-- Data provided --
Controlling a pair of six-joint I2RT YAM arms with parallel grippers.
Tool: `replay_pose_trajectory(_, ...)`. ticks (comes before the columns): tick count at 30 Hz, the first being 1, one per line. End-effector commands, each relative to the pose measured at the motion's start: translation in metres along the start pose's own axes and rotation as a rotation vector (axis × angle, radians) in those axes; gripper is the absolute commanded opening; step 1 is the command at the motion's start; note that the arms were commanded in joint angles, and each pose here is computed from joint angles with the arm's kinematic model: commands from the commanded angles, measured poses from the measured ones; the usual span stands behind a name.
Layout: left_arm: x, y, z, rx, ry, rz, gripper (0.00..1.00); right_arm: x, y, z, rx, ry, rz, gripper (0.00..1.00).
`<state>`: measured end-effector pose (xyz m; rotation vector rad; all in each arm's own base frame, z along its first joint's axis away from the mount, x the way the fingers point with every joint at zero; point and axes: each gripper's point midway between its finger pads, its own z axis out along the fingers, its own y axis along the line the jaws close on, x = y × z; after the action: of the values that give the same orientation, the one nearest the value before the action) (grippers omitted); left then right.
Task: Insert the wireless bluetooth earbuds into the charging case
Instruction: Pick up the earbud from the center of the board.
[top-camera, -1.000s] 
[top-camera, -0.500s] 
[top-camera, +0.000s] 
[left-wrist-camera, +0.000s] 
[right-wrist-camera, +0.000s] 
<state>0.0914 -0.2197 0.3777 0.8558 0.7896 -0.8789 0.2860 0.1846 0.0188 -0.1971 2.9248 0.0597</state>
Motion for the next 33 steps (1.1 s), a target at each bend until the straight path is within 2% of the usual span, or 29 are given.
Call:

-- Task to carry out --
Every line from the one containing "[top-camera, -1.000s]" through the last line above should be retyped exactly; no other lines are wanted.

-- Output for this task --
[top-camera, -1.000s] 
[top-camera, -0.500s] 
[top-camera, +0.000s] 
[left-wrist-camera, +0.000s] 
[right-wrist-camera, +0.000s] 
<state>0.0914 -0.2197 0.3777 0.8558 0.7896 -0.8789 0.2860 0.1846 0.0188 -0.1971 2.9248 0.0597</state>
Motion for the next 33 steps (1.1 s), a target at each bend until the straight path is within 2% of the usual span, or 29 are given.
Call:

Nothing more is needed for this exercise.